# GitHub: https://github.com/williamclark13/HousingPredictions

# Import Libraries

In [132]:
import pandas as pd
import numpy as np
import matplotlib.pyplot as plt
from sklearn.model_selection import train_test_split, cross_val_score
from sklearn.preprocessing import StandardScaler, LabelEncoder, OneHotEncoder
from sklearn.feature_selection import SelectKBest, chi2, f_classif
from sklearn.ensemble import RandomForestRegressor
from sklearn.metrics import mean_squared_error, r2_score
from imblearn.over_sampling import SMOTE
from imblearn.under_sampling import RandomUnderSampler

# Data Wrangling

In [133]:
df = pd.read_csv("Housing.csv")

df = df[(df['price'] < 12000000) & (df['price'] > 2000000)]
y = df['price']

prediction_goal = "Predict house prices (regression)"
print(prediction_goal)

Predict house prices (regression)


In [134]:
categorical_features = ["mainroad", "guestroom", "basement", "hotwaterheating", "airconditioning", "prefarea", "furnishingstatus"]
df = pd.get_dummies(df, columns=categorical_features, drop_first=True)

df = df.dropna()
df = df.drop_duplicates()

df.head()

Unnamed: 0,price,area,bedrooms,bathrooms,stories,parking,mainroad_yes,guestroom_yes,basement_yes,hotwaterheating_yes,airconditioning_yes,prefarea_yes,furnishingstatus_semi-furnished,furnishingstatus_unfurnished
4,11410000,7420,4,1,2,2,1,1,1,0,1,0,0,0
5,10850000,7500,3,3,1,2,1,0,1,0,1,1,1,0
6,10150000,8580,4,3,4,2,1,0,0,0,1,1,1,0
7,10150000,16200,5,3,2,0,1,0,0,0,0,0,0,1
8,9870000,8100,4,1,2,2,1,1,1,0,1,1,0,0


# Feature Engineering

In [135]:
df['total_bed_bath'] = df['bedrooms'] + df['bathrooms']
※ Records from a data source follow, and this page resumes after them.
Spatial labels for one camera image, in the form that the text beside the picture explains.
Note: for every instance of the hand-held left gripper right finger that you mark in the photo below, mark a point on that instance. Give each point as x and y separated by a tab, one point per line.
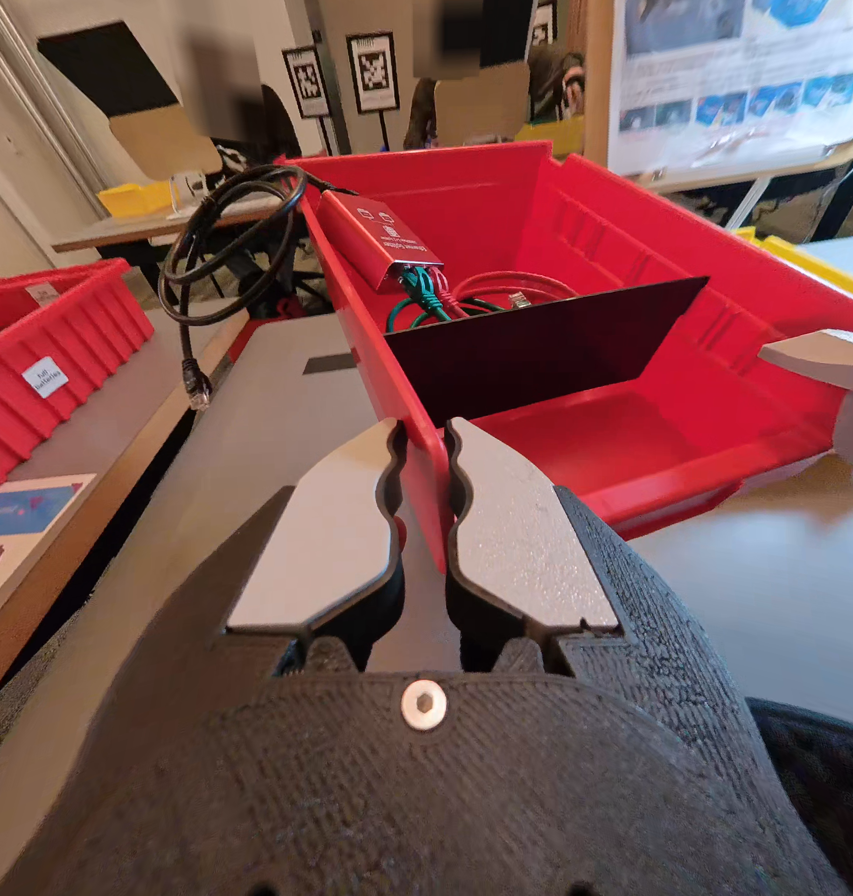
524	546

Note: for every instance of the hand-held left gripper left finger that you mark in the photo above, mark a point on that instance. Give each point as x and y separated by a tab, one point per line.
321	546

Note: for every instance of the yellow storage bin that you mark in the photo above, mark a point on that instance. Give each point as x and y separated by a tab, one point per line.
549	136
811	259

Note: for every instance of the red storage bin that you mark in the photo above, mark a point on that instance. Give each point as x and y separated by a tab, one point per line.
678	434

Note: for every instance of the red ethernet coupler box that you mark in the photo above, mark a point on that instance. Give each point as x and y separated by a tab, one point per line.
370	234

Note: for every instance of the wooden table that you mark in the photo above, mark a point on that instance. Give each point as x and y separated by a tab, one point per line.
132	406

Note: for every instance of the printed instruction sheet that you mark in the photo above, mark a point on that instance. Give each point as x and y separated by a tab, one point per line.
734	77

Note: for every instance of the blue printed paper card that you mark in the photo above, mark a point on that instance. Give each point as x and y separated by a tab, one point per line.
27	511

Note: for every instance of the red ribbed crate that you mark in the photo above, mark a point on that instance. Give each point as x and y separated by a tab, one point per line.
62	350

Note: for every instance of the long wooden workbench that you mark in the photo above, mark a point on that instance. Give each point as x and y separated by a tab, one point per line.
139	227

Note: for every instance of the small yellow bin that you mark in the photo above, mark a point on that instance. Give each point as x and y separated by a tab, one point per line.
136	199

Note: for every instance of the cardboard box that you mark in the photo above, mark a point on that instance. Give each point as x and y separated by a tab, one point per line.
164	143

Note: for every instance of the printed marker tag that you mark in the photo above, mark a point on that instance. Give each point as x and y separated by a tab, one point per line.
306	80
542	21
374	73

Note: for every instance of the black panel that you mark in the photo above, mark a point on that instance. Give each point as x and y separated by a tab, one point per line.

X = df.drop("price", axis=1)
anova = SelectKBest(score_func=f_classif, k=5)
X_new = anova.fit_transform(X, y)

# Feature Scaling

In [136]:
scaler = StandardScaler()
X_scaled = scaler.fit_transform(X_new)

# Build Prediction Model: Linear Regression

In [137]:
X_train, X_test, y_train, y_test = train_test_split(X_scaled, y, test_size=0.2, random_state=42)
model = RandomForestRegressor()
model.fit(X_train, y_train)
y_pred = model.predict(X_test)

mse = mean_squared_error(y_test, y_pred)
r2 = r2_score(y_test, y_pred)
print(f"Mean Squared Error: {mse:.2f}")
print(f"R-squared Score: {r2:.2f} \n")

cross_val_scores = cross_val_score(model, X_scaled, y, cv=5, scoring='neg_mean_squared_error')
mse_cv = -cross_val_scores.mean()
print(f"Cross-Validation Mean Squared Error: {mse_cv:.2f}")

Mean Squared Error: 1900344376308.84
R-squared Score: 0.52 

Cross-Validation Mean Squared Error: 2840388204773.03


# 1: Problem Statement
* **Dataset**: housing prices prediction
* **Target Variable**: prices
* **State Prediction Goal**: regression

# 3: Feature Engineering
* **Variables with little variance**: none chosen
* **Features irrelevant to target variable**: none are, but some are less relevant
* **Highly-Correlated features**: none chosen
* **Algorithm require normalized/standardized data**: yes
* **Categorical variables need be changed to dummy variables**: yes

# 4: Build Prediction Model
* **Does data need to be balanced**: no
* **What do you use to validate result**: train_test_split
* **Which algorithm is appropriate for this problem**: random forest regressor
* **Which metrics do you use to evalutate prediction model**:
    - Chose MSE because: gives clear understanding of sqrd prediction error.
    - Chose R2 because: states how well model fits data.

# Task: 2, 5, 6 dont have answerable questions
# Ultimately, the model that I had built failed.